Disabilità e come se ne può parlare al meglio

Il linguaggio e il lessico impiegato per comunicare il tema della disabilità è molto importante. L’uso di una terminologia corretta è la prima condizione per essere rispettosi, dare dignità e includere il mondo della disabilità. In questo modo si evitano quelle semplificazioni e coloriture spesso ancora oggi usate e che perpetuano stigma ed emarginazione sociale.

Ordine dei Giornalisti
Il Comitato per le Pari Opportunità dell’Ordine Nazionale dei Giornalisti, ha curato una guida dal titolo Comunicare la disabilità. Prima la persona.  In questo testo, si definisce la comunità delle persone con disabilità come «la più vasta minoranza sociale al mondo».

Esse sono stimate nel 20 per cento della popolazione globale e nel 27 per cento di quella europea degli over 16 anni. Considerando gli over 65enni di età, si arriva però al 52,2 per cento. Tanti dunque, per non prestare loro attenzione e, soprattutto, rispetto.
In Italia i dati indicano in quasi 13 milioni di persone, di cui 3,1 milioni con disabilità “impegnativa”. A 7 milioni e mezzo di persone è stata rilasciata una certificazione, erogata una pensione o indennità. Si stima che almeno una famiglia italiana su dieci abbia un componente con disabilità che ha bisogno di assistenza.

Comunicare la disabilità.
Ecco quindi, come la pubblicazione dell’Ordine dei Giornalisti è rivolta anzitutto alla categoria affinché eviti le semplificazioni spesso dettate dalla fretta o dalla scarsa conoscenza del mondo della disabilità. Un lavoro però che non può essere ristretto solo a chi opera nei media, ma che può servire a tutti, Perché tutti devono conoscere, o migliorare l’uso corretto del linguaggio da usare quando si tratta il tema della disabilità e delle persone disabili.

Persone con disabilità
Se si pensa al passato, la definizione delle persone disabili ha avuto nel tempo uno sviluppo davvero considerevole. Ricordiamo i termini spregiativi impiegati prima quali “ritardato”, “menomato”, “invalido”, “malato di mente”, “handicappato”. Più di recente si è passati al “diversamente abile”, che indica comunque una condizione di diversità, di inferiorità ancora oggi largamente diffuso. Si tratta, in buona sostanza, di termini che debbono essere banditi dal linguaggio comune. La ragione principale? Perché partono dalla condizione e non dalla persona.

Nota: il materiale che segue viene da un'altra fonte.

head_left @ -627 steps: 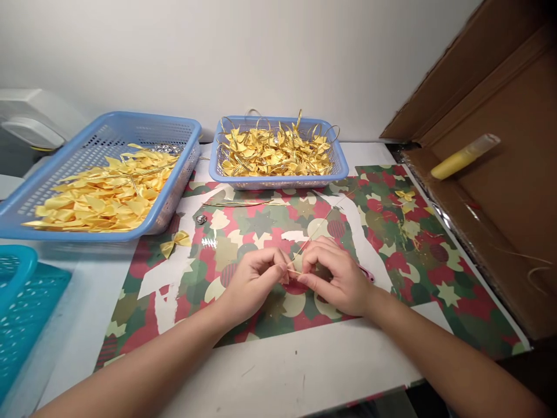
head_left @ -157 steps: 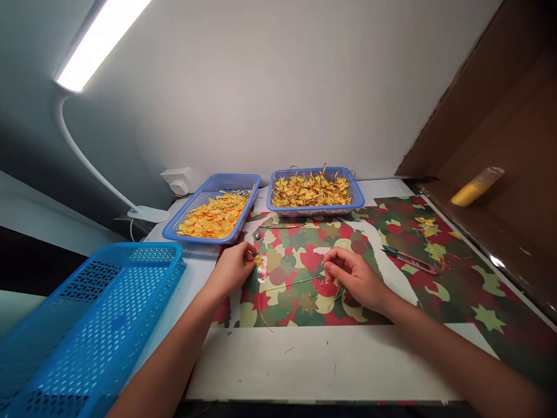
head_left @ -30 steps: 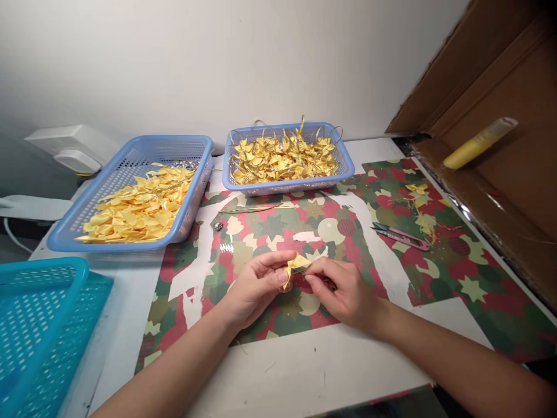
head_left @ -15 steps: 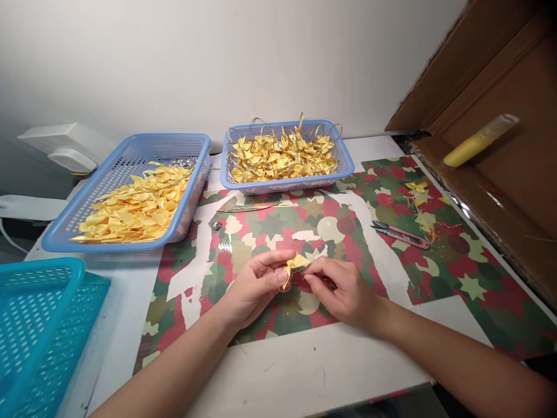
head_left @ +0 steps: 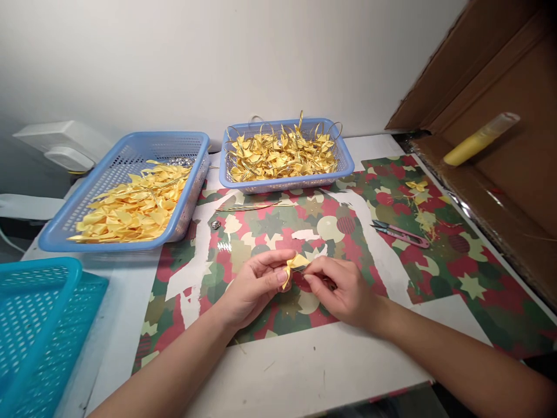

Si tratta, in buona sostanza di espressioni gergali che ancora sopravvivono, ma che sono discriminatorie.
Convenzione Onu

Già nel 2006 la Convenzione Onu sui Diritti delle Persone con Disabilità parla dei diritti delle “persone con disabilità”. La disabilità è vista quindi come una condizione della persona ed è il risultato dell’interazione tra persone con menomazioni e barriere comportamentali e ambientali che impediscono la loro piena ed effettiva partecipazione alla società su base di uguaglianza con gli altri. Da qui a stabilire come la disabilità altro non è che il rapporto sfavorevole fra la persona e le sue condizioni di salute con l’ambiente che la circonda.

Parole e civiltà
Essere consapevoli dell’uso adeguato delle parole verso le persone con disabilità indica non solo il grado di consapevolezza e maturità sulla condizione di queste persone, ma anche il grado del livello di civiltà della società. Per questo all’aggettivo “disabile”, va anteposto sempre la parola persona. E addio al termine “diversamente abile”.